- [PROBLEM DESCRIPTION]:
Every entry that follows must be written out exactly, apart from its pictures.

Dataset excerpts

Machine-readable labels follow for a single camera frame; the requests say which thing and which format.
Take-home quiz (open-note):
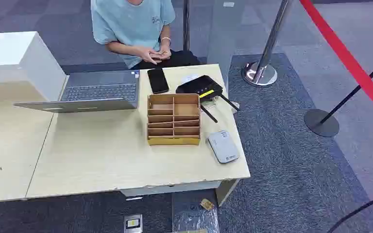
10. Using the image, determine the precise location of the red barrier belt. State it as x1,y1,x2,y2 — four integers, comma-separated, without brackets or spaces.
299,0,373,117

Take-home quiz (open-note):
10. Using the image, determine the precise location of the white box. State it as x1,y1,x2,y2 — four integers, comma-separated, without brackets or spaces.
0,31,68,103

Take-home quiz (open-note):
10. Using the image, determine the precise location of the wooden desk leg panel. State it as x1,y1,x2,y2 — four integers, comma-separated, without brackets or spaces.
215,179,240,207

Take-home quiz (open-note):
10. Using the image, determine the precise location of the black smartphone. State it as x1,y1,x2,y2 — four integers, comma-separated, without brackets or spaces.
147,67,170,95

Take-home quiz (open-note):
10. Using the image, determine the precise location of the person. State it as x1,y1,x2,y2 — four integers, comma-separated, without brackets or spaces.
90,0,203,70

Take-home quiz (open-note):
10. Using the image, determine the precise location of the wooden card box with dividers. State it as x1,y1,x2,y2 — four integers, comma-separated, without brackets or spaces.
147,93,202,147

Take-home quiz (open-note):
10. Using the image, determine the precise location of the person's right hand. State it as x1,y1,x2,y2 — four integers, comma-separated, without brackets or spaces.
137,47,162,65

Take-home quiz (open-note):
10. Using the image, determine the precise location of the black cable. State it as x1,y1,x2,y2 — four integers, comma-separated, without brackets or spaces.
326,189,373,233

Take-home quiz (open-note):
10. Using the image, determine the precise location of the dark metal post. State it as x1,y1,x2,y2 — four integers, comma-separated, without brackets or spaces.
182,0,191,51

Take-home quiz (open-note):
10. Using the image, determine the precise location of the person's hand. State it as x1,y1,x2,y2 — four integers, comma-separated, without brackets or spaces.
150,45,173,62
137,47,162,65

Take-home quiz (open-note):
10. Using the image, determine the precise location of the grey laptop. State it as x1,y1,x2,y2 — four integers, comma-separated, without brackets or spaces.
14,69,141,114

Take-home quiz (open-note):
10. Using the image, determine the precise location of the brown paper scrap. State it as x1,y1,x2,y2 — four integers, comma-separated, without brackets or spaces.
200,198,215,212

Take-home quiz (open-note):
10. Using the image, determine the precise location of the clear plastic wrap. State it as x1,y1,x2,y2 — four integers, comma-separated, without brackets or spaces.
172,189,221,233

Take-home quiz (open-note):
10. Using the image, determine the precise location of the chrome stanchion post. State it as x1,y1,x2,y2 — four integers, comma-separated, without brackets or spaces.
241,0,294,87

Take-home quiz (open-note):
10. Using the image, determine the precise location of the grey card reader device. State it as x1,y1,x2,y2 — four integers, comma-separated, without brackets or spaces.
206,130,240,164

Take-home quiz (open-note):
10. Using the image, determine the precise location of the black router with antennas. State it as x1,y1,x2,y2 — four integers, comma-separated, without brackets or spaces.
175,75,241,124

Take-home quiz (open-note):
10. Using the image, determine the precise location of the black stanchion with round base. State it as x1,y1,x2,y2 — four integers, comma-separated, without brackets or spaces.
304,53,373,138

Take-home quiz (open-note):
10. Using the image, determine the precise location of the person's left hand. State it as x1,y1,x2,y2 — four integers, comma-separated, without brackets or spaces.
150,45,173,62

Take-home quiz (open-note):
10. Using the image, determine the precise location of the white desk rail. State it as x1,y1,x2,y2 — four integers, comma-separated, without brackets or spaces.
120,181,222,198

- [SOLUTION BELOW]:
Machine-readable labels follow for a single camera frame; the requests say which thing and which format.
Take-home quiz (open-note):
10. Using the image, determine the precise location of the red barrier belt. State it as x1,y1,x2,y2 — four integers, comma-separated, without brackets or spaces.
299,0,373,117

Take-home quiz (open-note):
10. Using the image, determine the precise location of the white box. State it as x1,y1,x2,y2 — four integers, comma-separated, without brackets or spaces.
0,31,68,103

Take-home quiz (open-note):
10. Using the image, determine the precise location of the wooden desk leg panel. State it as x1,y1,x2,y2 — four integers, comma-separated, without brackets or spaces.
215,179,240,207

Take-home quiz (open-note):
10. Using the image, determine the precise location of the black smartphone. State it as x1,y1,x2,y2 — four integers, comma-separated, without brackets or spaces.
147,67,170,95

Take-home quiz (open-note):
10. Using the image, determine the precise location of the person. State it as x1,y1,x2,y2 — four integers, comma-separated, without brackets or spaces.
90,0,203,70

Take-home quiz (open-note):
10. Using the image, determine the precise location of the wooden card box with dividers. State it as x1,y1,x2,y2 — four integers, comma-separated, without brackets or spaces.
147,93,202,147

Take-home quiz (open-note):
10. Using the image, determine the precise location of the person's right hand. State it as x1,y1,x2,y2 — four integers, comma-separated, without brackets or spaces.
137,47,162,65

Take-home quiz (open-note):
10. Using the image, determine the precise location of the black cable. State it as x1,y1,x2,y2 — four integers, comma-separated, without brackets or spaces.
326,189,373,233

Take-home quiz (open-note):
10. Using the image, determine the precise location of the dark metal post. State it as x1,y1,x2,y2 — four integers, comma-separated, without brackets or spaces.
182,0,191,51

Take-home quiz (open-note):
10. Using the image, determine the precise location of the person's hand. State it as x1,y1,x2,y2 — four integers, comma-separated, without brackets or spaces.
150,45,173,62
137,47,162,65

Take-home quiz (open-note):
10. Using the image, determine the precise location of the grey laptop. State it as x1,y1,x2,y2 — four integers, comma-separated, without brackets or spaces.
14,69,141,114

Take-home quiz (open-note):
10. Using the image, determine the precise location of the brown paper scrap. State it as x1,y1,x2,y2 — four integers, comma-separated, without brackets or spaces.
200,198,215,212

Take-home quiz (open-note):
10. Using the image, determine the precise location of the clear plastic wrap. State it as x1,y1,x2,y2 — four integers, comma-separated, without brackets or spaces.
172,189,221,233

Take-home quiz (open-note):
10. Using the image, determine the precise location of the chrome stanchion post. State it as x1,y1,x2,y2 — four integers, comma-separated, without brackets or spaces.
241,0,294,87

Take-home quiz (open-note):
10. Using the image, determine the precise location of the grey card reader device. State it as x1,y1,x2,y2 — four integers, comma-separated, without brackets or spaces.
206,130,240,164

Take-home quiz (open-note):
10. Using the image, determine the precise location of the black router with antennas. State it as x1,y1,x2,y2 — four integers, comma-separated, without brackets or spaces.
175,75,241,124

Take-home quiz (open-note):
10. Using the image, determine the precise location of the black stanchion with round base. State it as x1,y1,x2,y2 — four integers, comma-separated, without brackets or spaces.
304,53,373,138

Take-home quiz (open-note):
10. Using the image, determine the precise location of the person's left hand. State it as x1,y1,x2,y2 — four integers, comma-separated, without brackets or spaces.
150,45,173,62

Take-home quiz (open-note):
10. Using the image, determine the precise location of the white desk rail. State it as x1,y1,x2,y2 — four integers, comma-separated, without brackets or spaces.
120,181,222,198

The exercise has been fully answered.